Friday 1 March 2013

Breakdown.

So, today I had a breakdown at college, just completely cried my eyes out, it helped alot, I got somebody to talk to, they've advised I go see my doctor again and get back on anti-depressants :( Yesterday was such a low day. After crying alot and seeing my boyfriend I feel better, even though he's gone to work now and I'm in bed alone..but I'm really tired so I don't mind too much! I'm so glad I have him, he's so supportive, understanding and caring. He was so concerned for me and as soon as he saw me cuddled me and wouldn't let go..this is how I know I want him for the rest of my life. He's perfect to me.

Thursday 28 February 2013

Finally

I have finally decided to stop lying to myself..lying that I'm happy and life is perfect because it's simply not.

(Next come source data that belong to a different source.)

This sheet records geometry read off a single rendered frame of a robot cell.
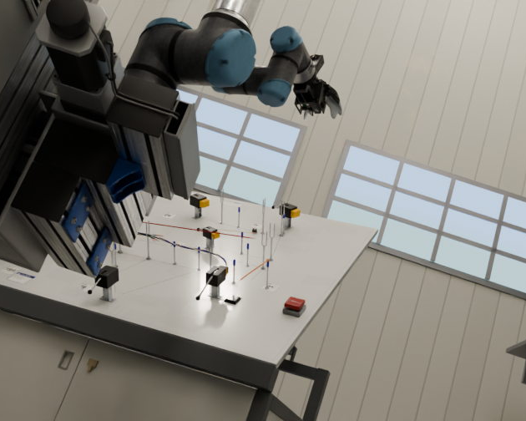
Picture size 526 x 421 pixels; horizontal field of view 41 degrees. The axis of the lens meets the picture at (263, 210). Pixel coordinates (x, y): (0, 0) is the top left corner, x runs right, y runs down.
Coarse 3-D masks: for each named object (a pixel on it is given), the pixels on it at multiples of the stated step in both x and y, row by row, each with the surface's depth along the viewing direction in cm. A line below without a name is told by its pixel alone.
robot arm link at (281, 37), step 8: (280, 32) 173; (288, 32) 172; (296, 32) 172; (272, 40) 173; (280, 40) 172; (288, 40) 171; (296, 40) 171; (272, 48) 174; (280, 48) 171; (288, 48) 171; (296, 48) 173; (304, 48) 175; (288, 56) 172; (296, 56) 173; (304, 56) 176; (304, 64) 178
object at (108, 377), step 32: (96, 352) 207; (128, 352) 204; (96, 384) 202; (128, 384) 200; (160, 384) 197; (192, 384) 195; (224, 384) 193; (64, 416) 201; (96, 416) 198; (128, 416) 196; (160, 416) 193; (192, 416) 191; (224, 416) 189
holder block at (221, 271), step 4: (212, 268) 219; (216, 268) 219; (220, 268) 219; (224, 268) 219; (208, 272) 216; (212, 272) 217; (216, 272) 216; (220, 272) 216; (224, 272) 218; (208, 276) 216; (216, 276) 215; (220, 276) 217; (224, 276) 219; (208, 280) 217; (212, 280) 216; (216, 280) 215; (220, 280) 217; (224, 280) 220; (208, 284) 217; (212, 284) 216; (216, 284) 216
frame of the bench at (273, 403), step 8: (256, 392) 189; (264, 392) 189; (256, 400) 188; (264, 400) 188; (272, 400) 191; (280, 400) 198; (256, 408) 187; (264, 408) 187; (272, 408) 192; (280, 408) 199; (288, 408) 207; (248, 416) 187; (256, 416) 186; (264, 416) 187; (280, 416) 200; (288, 416) 208; (296, 416) 217
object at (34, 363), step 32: (0, 320) 221; (32, 320) 218; (0, 352) 216; (32, 352) 213; (64, 352) 210; (0, 384) 211; (32, 384) 208; (64, 384) 205; (0, 416) 206; (32, 416) 203
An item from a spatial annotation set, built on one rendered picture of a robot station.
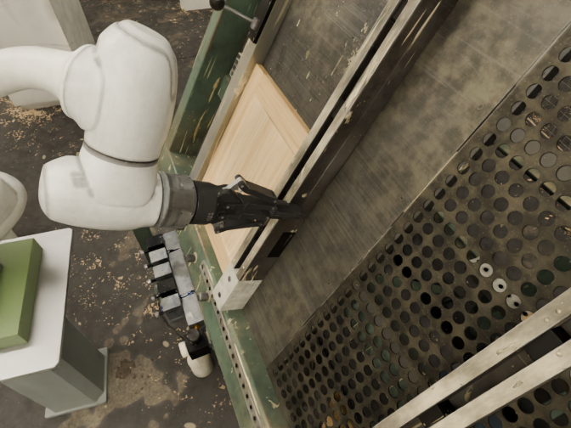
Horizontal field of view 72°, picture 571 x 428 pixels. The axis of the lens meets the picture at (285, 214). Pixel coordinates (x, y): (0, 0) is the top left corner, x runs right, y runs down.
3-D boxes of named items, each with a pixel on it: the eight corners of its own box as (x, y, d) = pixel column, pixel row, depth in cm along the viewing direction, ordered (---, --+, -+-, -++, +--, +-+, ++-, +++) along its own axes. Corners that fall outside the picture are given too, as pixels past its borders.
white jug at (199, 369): (189, 361, 183) (181, 345, 168) (210, 352, 186) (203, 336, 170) (195, 381, 177) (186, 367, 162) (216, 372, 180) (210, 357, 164)
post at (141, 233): (163, 290, 207) (116, 194, 149) (175, 285, 208) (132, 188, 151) (166, 299, 203) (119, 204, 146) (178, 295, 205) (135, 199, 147)
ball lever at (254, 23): (257, 31, 101) (208, 4, 97) (263, 17, 98) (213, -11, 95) (256, 35, 97) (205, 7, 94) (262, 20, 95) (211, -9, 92)
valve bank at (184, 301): (148, 261, 151) (128, 223, 132) (183, 250, 154) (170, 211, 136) (178, 387, 122) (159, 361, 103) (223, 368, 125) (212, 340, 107)
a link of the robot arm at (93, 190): (154, 244, 61) (174, 169, 56) (36, 243, 52) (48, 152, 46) (138, 209, 68) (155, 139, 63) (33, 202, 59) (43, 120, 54)
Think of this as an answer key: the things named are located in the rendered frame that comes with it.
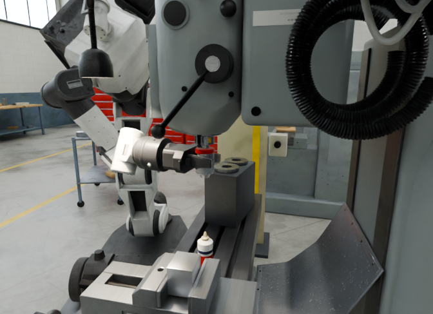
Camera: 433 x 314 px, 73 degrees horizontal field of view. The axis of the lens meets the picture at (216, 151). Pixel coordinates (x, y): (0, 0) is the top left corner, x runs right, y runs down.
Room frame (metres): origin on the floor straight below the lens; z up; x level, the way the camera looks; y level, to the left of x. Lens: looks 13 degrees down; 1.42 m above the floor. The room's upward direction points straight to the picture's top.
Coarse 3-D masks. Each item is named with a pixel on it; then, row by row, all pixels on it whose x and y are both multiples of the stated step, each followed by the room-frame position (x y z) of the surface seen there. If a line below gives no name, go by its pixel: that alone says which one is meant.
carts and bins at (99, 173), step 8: (80, 136) 3.34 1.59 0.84; (88, 136) 3.33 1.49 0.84; (72, 144) 3.22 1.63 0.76; (96, 160) 4.00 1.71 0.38; (96, 168) 3.81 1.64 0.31; (104, 168) 3.81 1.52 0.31; (88, 176) 3.47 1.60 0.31; (96, 176) 3.47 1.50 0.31; (104, 176) 3.47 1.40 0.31; (112, 176) 3.39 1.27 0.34; (80, 184) 3.25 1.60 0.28; (96, 184) 3.98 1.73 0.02; (80, 192) 3.23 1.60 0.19; (80, 200) 3.22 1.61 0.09; (120, 200) 3.29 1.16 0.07
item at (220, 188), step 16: (240, 160) 1.09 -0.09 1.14; (224, 176) 0.93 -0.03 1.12; (240, 176) 0.95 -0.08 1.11; (208, 192) 0.95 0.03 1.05; (224, 192) 0.93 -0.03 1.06; (240, 192) 0.95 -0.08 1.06; (208, 208) 0.95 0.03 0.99; (224, 208) 0.93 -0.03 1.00; (240, 208) 0.95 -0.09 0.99; (224, 224) 0.93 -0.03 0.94
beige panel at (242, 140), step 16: (240, 128) 2.40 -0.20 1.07; (256, 128) 2.37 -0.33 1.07; (224, 144) 2.43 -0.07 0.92; (240, 144) 2.40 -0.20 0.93; (256, 144) 2.36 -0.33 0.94; (224, 160) 2.43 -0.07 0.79; (256, 160) 2.36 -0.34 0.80; (256, 176) 2.36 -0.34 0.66; (256, 192) 2.36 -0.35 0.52; (256, 256) 2.19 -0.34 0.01
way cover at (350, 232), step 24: (336, 216) 0.76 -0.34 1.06; (336, 240) 0.68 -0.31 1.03; (360, 240) 0.58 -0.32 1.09; (264, 264) 0.81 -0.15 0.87; (288, 264) 0.78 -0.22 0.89; (312, 264) 0.70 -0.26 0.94; (336, 264) 0.61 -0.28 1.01; (360, 264) 0.53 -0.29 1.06; (264, 288) 0.70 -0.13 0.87; (288, 288) 0.68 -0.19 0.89; (312, 288) 0.61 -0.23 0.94; (336, 288) 0.55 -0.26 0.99; (360, 288) 0.48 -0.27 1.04; (264, 312) 0.61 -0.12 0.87; (288, 312) 0.59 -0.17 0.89; (312, 312) 0.55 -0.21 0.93; (336, 312) 0.50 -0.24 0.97
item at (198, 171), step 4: (200, 156) 0.67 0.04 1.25; (204, 156) 0.66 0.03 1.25; (208, 156) 0.67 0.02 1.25; (212, 156) 0.67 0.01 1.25; (212, 160) 0.67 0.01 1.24; (212, 164) 0.67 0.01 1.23; (196, 168) 0.68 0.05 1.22; (200, 168) 0.67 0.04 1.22; (204, 168) 0.66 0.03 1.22; (208, 168) 0.67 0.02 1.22; (212, 168) 0.67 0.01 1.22; (196, 172) 0.68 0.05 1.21; (200, 172) 0.67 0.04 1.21; (204, 172) 0.66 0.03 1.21; (208, 172) 0.67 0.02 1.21; (212, 172) 0.67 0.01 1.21
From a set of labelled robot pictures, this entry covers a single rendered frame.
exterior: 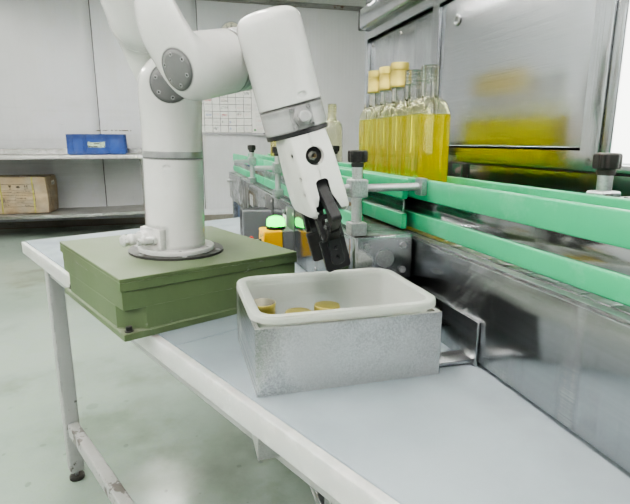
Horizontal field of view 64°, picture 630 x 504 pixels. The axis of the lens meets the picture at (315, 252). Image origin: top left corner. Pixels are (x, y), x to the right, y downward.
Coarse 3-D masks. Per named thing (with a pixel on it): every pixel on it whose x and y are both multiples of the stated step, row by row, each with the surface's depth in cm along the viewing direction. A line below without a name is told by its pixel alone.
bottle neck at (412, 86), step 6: (408, 72) 86; (414, 72) 85; (420, 72) 86; (408, 78) 86; (414, 78) 85; (420, 78) 86; (408, 84) 86; (414, 84) 86; (420, 84) 86; (408, 90) 86; (414, 90) 86; (408, 96) 86; (414, 96) 86
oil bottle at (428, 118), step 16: (432, 96) 81; (416, 112) 81; (432, 112) 80; (448, 112) 81; (416, 128) 81; (432, 128) 80; (448, 128) 81; (416, 144) 81; (432, 144) 81; (448, 144) 82; (416, 160) 82; (432, 160) 82; (416, 176) 82; (432, 176) 82
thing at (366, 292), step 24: (240, 288) 63; (264, 288) 69; (288, 288) 70; (312, 288) 71; (336, 288) 72; (360, 288) 73; (384, 288) 72; (408, 288) 65; (312, 312) 54; (336, 312) 55; (360, 312) 55; (384, 312) 56; (408, 312) 58
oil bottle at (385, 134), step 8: (392, 104) 91; (384, 112) 93; (392, 112) 90; (384, 120) 93; (384, 128) 93; (384, 136) 93; (384, 144) 94; (384, 152) 94; (384, 160) 94; (384, 168) 94
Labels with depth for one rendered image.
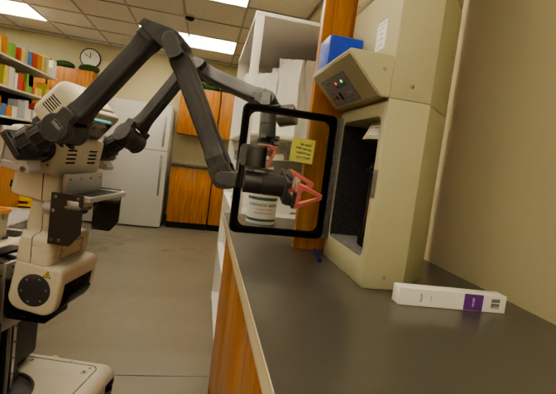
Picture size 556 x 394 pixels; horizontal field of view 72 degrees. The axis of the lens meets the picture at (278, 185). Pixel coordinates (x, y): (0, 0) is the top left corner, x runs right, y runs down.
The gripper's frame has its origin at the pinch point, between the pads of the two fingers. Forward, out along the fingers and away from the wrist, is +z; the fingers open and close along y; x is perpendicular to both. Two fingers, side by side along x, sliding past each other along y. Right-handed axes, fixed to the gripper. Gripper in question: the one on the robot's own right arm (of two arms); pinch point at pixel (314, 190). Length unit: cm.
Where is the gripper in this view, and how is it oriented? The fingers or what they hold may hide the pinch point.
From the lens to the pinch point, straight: 104.1
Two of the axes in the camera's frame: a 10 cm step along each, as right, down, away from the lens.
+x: -1.9, 9.3, 3.1
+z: 9.7, 1.3, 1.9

I actually feel like I would be better off dead and so would everyone around me.

No family

No friends

NOBODY.

People will say 'you have Gracie' yes I do, I love her to pieces but talking to a 2 yr old just isn't enough! When you have this depression it doesn't just go away.

People don't understand how hard and serious depression actually is. I've been trying to fight it nearly 4 years now.

I've had enough.

Friday 23 November 2012

My nail art work

I'm very proud of these nails & love doing them.